Si Calas et les huit pénitents blancs avaient été philosophes, notre siècle ne serait pas déshonoré par ces horreurs.

Je ne crois pas que nos philosophes veuillent empêcher nos vignerons et nos laboureurs d’aller à la messe, mais je crois qu’ils voudraient empêcher les honnêtes gens d’être les victimes d’une superstition aussi absurde qu’abominable, qui ne sert qu’à enrichir des fripons oisifs et à pervertir des âmes faibles.

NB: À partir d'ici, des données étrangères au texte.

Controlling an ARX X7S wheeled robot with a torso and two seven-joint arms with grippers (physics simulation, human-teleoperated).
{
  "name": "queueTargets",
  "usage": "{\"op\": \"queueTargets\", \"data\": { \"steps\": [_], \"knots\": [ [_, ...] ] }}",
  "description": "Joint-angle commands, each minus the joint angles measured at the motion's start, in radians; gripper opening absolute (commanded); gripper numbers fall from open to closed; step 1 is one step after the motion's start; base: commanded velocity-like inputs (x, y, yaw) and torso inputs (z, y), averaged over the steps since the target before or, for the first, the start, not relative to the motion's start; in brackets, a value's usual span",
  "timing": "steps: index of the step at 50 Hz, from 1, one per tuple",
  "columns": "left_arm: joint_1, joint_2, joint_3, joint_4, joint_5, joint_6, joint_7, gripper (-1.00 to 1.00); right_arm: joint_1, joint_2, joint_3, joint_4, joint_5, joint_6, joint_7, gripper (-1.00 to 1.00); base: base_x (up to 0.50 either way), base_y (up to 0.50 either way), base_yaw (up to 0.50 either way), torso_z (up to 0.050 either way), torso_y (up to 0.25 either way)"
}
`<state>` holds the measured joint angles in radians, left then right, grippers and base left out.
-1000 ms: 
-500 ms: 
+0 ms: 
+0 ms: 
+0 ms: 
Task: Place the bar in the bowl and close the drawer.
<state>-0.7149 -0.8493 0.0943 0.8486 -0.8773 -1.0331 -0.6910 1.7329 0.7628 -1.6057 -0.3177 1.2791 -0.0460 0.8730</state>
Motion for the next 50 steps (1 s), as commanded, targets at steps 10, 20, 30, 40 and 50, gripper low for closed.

Ceux qui veulent que leurs amis pensent comme Cicéron, Platon, Lucrèce, Marc Antonin, etc., n’ont pas tant de tort… Pour la canaille il n’y faut pas penser.

J’ai l’honneur d’être avec bien du respect, monsieur, votre très-humble et très-obéissant serviteur.


Voltaire.

4877. — À M.  DAMILAVILLE.
4 avril.

Mes chers frères, il est avéré que les juges toulousains ont roué le plus innocent des hommes. Presque tout le Languedoc en gémit avec horreur. Les nations étrangères, qui nous haïssent et qui nous battent, sont saisies d’indignation. Jamais, depuis le jour de la Saint-Barthélémy, rien n’a tant déshonoré la nature humaine. Criez, et qu’on crie.

Voici un petit ouvrage[2] auquel je n’ai d’autre part que d’en avoir retranché une page de louanges injustes que l’on m’y donnait. Je serais très-fâché qu’on crût que j’en aie eu la moindre connaissance ; mais je serais très-aise qu’il parût, parce qu’il est, d’un bout à l’autre, de la vérité la plus exacte, et que j’aime la vérité. Il faut qu’on la connaisse jusque dans les plus petites choses. Il n’y a qu’à donner cette brochure à imprimer à Grangé ou à Duchesne.

  1. Le parlement de Dijon avait été attaqué dans ses prérogatives et sa réputation par des écrits du sieur Varennes, et n’avait pu obtenir satisfaction. Par suite il avait cessé d’expédier les affaires, ses magistrats ne se reconnaissant pas l’esprit assez libre pour rendre la justice aux sujets du roi.
  2. Pièces originales concernant la mort des sieurs Calas, etc. ; voyez tome XXIV, pag-e 365.